■ ACTIVITY ■
All of the data that follows should be given again exactly, without its images.

■ EXERCISE DATA ■
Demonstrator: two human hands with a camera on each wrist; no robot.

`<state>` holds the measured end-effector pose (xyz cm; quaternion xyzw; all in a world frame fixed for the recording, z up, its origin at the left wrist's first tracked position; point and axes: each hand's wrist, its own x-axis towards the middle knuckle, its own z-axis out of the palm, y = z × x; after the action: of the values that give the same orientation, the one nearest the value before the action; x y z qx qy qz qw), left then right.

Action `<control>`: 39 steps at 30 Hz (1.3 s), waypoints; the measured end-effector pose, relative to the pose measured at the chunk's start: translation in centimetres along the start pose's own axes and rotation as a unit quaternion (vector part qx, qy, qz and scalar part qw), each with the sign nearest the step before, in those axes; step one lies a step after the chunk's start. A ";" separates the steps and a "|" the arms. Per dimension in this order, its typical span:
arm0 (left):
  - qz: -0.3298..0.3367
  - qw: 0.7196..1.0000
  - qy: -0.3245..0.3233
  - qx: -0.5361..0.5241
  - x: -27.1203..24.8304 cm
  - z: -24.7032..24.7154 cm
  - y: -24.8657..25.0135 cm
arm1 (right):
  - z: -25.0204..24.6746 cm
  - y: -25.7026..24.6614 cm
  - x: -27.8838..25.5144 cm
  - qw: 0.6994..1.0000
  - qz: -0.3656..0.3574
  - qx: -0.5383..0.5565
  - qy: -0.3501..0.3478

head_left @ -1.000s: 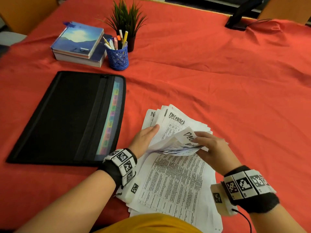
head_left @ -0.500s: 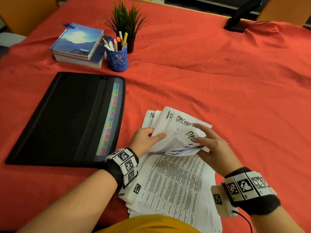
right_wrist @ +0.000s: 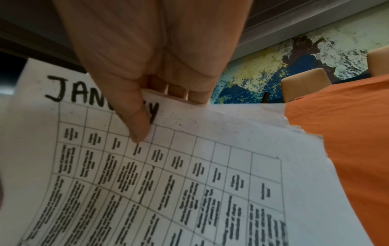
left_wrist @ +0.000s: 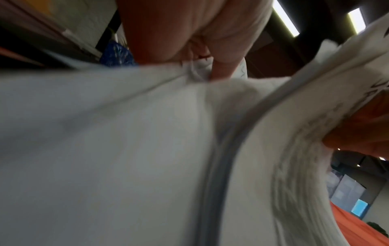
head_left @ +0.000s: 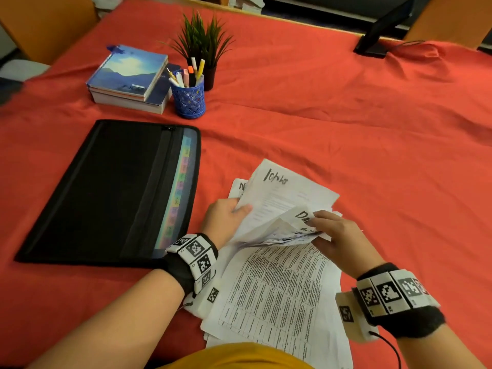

■ TASK SOLUTION ■
Demonstrator: two human hands with a camera on each wrist; no robot.

`<state>` holds the measured end-effector pose (xyz cm; quaternion xyzw; all in a world frame fixed for the recording, z up, its origin at the left wrist's first tracked position; point and axes: each hand's wrist, its own x-axis towards the middle knuckle, its own z-axis out of the palm, y = z × x; after the action: of the values that give the same orientation, the one nearest the value before the action; x y z qx qy qz qw), left then right.

Action `<control>`: 39 steps at 30 Hz (1.3 s), waypoints; the measured end-effector pose, relative to the pose measured at the chunk's start: translation in centimetres along the start pose's own axes and rotation as a unit quaternion (vector part qx, qy, qz and scalar part qw), each with the sign nearest the step before, in those axes; step one lies a step after the chunk's start. A ";" separates the steps and a "|" the arms. Per dimension in this order, its typical span:
arm0 (left):
  - qz: -0.3298..0.3367
  - qw: 0.7196..1.0000
  - qy: -0.3245..0.3233
  - qx: -0.5361..0.5241
  - x: -27.1203..24.8304 cm
  - z: -24.7032..24.7154 cm
  - y: -24.8657..25.0135 cm
arm1 (right):
  - z: -25.0204..24.6746 cm
  - y: -25.7026..24.6614 cm
  - x: -27.8838..25.5144 cm
  - qw: 0.6994..1.0000
  - qz: -0.3656..0.3574
  - qx: -0.5383..0.5565
  - qy: -0.3501..0.3478

head_left @ -1.000s: 
head_left @ -0.500s: 
right_wrist @ +0.000s: 
left_wrist @ +0.000s: 
head_left @ +0.000s: 

The answer is finished.